Sarah Stultz: There was a miracle in time of heartache
Published 8:23 pm Monday, August 12, 2019
Nose for News by Sarah Stultz
It has been several months now since I first saw the preview for “Breakthrough.”
I was drawn to the movie initially because it starred actress Chrissy Metz from “This is Us” and because it is considered a Christian film that showcases the power of faith.
In the film, a teenager slips through an icy lake and is underwater for 15 minutes before he is found, and resuscitative efforts are started. He survives, but is in a coma, and his family must rely on their faith to get through the challenging experience.
I bawled like a baby through the preview, so right off the bat, I was reluctant to watch the movie — not because I didn’t think the movie would be good but because I think I’m afraid it might bring up some difficult feelings.
You see, ever since my daughter, Sophie, died in 2016, I’ve avoided sad movies. I’ve avoided like the plague movies where children die or are sick in them.
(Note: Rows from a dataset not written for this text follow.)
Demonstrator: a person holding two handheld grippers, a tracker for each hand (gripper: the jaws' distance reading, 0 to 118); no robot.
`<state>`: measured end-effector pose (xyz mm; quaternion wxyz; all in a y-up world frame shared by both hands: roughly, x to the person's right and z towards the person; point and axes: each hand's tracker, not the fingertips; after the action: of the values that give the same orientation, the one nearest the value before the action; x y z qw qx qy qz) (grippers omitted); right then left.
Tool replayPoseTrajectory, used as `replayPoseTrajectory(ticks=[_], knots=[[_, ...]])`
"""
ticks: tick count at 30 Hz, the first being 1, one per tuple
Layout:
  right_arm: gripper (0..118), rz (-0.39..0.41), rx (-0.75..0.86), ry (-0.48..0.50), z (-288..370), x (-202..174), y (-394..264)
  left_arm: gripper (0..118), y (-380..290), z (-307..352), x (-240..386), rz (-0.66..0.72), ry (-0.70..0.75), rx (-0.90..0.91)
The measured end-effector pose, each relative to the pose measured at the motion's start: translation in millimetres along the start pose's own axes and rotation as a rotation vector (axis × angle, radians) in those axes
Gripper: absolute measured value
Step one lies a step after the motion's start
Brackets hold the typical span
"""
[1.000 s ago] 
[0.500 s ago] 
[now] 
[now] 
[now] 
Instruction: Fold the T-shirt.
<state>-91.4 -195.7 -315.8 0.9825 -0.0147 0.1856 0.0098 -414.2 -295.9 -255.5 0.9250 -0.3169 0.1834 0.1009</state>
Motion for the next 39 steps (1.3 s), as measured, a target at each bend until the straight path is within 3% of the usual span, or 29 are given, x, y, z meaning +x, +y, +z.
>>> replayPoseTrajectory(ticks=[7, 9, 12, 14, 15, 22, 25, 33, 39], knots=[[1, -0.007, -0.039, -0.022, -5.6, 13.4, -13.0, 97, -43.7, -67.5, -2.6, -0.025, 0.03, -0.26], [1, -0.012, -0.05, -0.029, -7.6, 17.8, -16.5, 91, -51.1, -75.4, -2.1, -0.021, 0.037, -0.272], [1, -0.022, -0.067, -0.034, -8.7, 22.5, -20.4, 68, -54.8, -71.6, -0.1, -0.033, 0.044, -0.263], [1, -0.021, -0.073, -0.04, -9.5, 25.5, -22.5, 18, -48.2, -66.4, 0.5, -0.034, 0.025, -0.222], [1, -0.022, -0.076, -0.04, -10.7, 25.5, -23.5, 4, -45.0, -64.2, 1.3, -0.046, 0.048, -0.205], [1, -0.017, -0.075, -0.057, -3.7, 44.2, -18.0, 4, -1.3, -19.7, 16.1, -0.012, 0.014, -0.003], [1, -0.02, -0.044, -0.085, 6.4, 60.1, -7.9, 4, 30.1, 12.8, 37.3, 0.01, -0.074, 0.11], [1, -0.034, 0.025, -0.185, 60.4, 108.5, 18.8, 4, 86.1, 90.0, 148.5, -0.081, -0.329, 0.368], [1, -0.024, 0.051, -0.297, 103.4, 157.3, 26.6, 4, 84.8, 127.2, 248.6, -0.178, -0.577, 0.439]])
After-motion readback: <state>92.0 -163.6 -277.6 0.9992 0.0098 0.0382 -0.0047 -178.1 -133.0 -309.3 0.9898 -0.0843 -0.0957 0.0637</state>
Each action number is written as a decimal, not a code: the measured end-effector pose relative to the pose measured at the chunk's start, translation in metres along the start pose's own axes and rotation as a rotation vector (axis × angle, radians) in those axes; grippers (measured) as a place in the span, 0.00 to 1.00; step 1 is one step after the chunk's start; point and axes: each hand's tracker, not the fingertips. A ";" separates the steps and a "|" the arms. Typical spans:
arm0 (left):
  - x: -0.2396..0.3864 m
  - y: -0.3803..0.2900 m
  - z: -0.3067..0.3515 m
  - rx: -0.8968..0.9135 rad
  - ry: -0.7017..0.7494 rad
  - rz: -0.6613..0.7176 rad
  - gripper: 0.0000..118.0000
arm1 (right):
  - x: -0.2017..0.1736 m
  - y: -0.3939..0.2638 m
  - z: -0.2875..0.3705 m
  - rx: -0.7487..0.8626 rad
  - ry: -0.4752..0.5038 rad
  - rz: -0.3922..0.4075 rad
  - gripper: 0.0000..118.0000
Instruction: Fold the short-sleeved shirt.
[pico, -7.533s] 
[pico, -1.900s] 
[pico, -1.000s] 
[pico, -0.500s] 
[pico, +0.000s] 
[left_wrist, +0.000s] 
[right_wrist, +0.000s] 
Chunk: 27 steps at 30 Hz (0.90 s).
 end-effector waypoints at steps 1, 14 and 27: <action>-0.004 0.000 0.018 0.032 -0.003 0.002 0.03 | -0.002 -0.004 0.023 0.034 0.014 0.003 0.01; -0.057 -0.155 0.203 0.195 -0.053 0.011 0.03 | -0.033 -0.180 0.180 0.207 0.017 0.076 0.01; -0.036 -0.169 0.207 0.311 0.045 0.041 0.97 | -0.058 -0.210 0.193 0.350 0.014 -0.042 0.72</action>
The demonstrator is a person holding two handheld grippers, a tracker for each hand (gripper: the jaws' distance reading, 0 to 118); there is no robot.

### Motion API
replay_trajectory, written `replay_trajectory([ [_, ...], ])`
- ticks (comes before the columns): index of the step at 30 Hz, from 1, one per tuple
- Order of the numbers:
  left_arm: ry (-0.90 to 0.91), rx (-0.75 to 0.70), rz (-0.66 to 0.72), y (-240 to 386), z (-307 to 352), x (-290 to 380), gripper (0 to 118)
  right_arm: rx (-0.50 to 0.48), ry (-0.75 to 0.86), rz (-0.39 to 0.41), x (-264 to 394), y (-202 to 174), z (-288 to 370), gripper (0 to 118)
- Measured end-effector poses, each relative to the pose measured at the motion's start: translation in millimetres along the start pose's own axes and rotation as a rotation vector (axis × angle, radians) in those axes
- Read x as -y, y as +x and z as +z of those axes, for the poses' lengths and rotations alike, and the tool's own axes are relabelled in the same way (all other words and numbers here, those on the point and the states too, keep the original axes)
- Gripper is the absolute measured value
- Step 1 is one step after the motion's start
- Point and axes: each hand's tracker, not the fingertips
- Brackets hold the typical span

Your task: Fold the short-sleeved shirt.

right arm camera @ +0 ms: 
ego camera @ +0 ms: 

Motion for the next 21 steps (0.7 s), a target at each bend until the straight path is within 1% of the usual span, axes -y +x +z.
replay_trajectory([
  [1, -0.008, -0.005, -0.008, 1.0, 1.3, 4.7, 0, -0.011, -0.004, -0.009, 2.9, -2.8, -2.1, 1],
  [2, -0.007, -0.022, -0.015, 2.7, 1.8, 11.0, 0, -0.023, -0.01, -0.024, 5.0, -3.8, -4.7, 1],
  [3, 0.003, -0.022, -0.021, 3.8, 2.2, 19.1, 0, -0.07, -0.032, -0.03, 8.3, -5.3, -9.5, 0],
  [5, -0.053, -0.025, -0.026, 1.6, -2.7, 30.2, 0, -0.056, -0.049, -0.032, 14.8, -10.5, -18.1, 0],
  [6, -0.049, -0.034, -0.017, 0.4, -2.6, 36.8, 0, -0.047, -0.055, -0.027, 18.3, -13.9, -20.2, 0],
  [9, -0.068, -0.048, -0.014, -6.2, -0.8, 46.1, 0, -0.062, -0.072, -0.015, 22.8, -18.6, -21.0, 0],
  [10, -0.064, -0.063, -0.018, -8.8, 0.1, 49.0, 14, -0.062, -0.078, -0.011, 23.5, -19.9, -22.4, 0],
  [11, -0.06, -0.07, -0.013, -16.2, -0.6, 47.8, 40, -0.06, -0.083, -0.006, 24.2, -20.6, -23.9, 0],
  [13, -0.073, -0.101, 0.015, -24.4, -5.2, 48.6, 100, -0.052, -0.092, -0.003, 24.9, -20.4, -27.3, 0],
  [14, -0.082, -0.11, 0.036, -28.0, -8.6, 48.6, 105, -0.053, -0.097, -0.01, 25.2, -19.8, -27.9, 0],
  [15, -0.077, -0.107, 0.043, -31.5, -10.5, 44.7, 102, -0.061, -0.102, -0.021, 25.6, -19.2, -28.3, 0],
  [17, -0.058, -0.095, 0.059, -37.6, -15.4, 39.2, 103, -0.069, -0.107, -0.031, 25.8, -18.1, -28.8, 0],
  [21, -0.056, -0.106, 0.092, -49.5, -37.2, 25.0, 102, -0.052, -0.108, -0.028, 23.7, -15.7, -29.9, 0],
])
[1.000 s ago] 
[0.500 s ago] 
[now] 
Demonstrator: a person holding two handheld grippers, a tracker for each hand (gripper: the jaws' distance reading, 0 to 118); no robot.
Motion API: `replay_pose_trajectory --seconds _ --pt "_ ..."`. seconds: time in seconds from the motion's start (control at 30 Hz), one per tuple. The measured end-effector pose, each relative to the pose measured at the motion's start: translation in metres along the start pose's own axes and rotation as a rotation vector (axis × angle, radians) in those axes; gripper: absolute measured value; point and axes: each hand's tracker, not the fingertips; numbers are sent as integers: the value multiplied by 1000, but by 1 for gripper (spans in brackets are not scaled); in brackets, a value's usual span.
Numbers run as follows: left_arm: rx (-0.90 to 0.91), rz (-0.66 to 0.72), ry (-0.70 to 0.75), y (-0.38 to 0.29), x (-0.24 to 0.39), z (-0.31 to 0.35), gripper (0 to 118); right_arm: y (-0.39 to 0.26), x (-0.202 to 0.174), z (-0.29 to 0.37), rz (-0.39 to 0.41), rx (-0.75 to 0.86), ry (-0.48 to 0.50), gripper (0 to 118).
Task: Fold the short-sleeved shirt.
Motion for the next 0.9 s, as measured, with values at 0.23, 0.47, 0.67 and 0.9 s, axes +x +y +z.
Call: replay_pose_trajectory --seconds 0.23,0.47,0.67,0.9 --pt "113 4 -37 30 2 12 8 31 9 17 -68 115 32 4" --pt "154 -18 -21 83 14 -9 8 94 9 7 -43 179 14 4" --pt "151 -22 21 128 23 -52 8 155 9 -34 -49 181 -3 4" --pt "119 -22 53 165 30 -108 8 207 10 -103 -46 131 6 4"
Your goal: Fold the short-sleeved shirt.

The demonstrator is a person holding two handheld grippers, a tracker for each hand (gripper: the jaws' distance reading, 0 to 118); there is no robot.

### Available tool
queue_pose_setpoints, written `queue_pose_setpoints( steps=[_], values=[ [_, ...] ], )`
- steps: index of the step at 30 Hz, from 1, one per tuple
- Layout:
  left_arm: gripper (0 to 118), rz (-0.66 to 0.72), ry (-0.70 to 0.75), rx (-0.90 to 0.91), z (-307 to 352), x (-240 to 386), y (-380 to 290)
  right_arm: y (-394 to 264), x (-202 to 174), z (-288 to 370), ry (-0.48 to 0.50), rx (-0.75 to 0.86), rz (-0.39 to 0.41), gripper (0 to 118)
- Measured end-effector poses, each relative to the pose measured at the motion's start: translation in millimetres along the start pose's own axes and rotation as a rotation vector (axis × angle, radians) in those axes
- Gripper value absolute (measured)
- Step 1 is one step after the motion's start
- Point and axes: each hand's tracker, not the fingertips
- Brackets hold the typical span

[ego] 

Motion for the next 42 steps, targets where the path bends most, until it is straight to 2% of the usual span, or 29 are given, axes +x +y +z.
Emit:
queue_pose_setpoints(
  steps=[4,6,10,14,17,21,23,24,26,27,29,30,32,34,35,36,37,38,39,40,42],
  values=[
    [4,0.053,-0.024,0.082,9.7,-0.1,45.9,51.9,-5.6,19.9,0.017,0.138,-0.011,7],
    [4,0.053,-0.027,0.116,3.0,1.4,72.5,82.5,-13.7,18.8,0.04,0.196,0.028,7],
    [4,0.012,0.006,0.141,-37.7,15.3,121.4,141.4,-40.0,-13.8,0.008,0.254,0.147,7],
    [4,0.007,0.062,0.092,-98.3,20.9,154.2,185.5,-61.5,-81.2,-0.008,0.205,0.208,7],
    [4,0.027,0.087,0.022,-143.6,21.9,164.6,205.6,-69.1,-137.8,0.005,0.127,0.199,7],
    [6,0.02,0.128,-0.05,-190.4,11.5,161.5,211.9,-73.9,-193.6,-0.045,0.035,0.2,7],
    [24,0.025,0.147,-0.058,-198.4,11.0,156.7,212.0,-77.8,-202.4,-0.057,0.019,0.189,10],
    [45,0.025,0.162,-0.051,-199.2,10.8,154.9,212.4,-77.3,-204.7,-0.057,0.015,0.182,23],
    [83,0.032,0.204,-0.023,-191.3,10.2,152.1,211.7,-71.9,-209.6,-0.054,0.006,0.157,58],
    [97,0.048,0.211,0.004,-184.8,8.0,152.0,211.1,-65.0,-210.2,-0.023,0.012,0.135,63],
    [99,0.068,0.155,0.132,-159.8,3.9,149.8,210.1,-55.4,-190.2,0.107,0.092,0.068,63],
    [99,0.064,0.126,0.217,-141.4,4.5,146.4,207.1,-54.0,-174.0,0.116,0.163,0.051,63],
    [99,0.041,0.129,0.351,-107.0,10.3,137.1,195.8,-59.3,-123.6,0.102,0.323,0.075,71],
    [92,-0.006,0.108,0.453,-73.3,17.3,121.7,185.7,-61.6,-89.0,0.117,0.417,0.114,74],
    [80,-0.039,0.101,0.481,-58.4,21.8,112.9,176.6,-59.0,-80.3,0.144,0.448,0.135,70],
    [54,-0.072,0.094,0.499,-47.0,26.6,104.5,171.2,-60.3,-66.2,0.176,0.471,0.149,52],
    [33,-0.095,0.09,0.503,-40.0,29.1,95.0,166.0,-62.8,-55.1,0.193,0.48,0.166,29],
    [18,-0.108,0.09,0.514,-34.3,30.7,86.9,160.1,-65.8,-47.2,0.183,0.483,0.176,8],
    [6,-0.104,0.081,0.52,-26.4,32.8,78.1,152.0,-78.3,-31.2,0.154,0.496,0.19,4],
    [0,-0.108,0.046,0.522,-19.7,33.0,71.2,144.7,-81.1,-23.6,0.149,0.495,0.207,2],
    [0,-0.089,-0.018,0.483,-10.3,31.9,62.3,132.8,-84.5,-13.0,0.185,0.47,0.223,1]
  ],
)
I’ve also avoided ones where children almost die in them but somehow miraculously are brought back and able to live with their families again.
Though my daughter wasn’t in a coma for days or weeks and she was only with us for less than two hours after her crash, we went through many of the same thoughts, feelings and actions as the parents in these movies.
I remember very clearly saying a prayer in my mind that Sophie could be healed when she was in the emergency room that day, but, ultimately, I know that was not God’s will.
Though I am grateful for this knowledge, it doesn’t make it easy.
While I believe everyone has a time to leave this life, and it was my daughter’s time to do so, these movies are still too close to home. They sting.
Last week, my husband picked up “Breakthrough” at the Redbox. I’m not sure he knew what he was getting into when he decided to rent the DVD, but when I saw it sitting on our entertainment center later in the day, I quickly told him, “I don’t think I’m going to be able to make it through that.”
The next day he was off work, and he started watching part of the movie. Needless to say, he didn’t make it very far into the movie either.
That evening after I got home from work, we decided to just return the movie to the Redbox.
Who knows if we’ll ever get the courage to watch it, but I would imagine, like other things, maybe that possibility would be easier over time.
Instead of that harrowing time when Sophie’s life was on the line, I would rather, for now, think back about the positive memories we have and the eight wonderful years we spent with her.
We may not have received a miracle that day in the emergency room, but we were blessed far and above by her presence during the years she was with us.
And the miracle in all of this? I know we’ll see her again.
Sarah Stultz is the managing editor of the Tribune. Her column appears every Tuesday.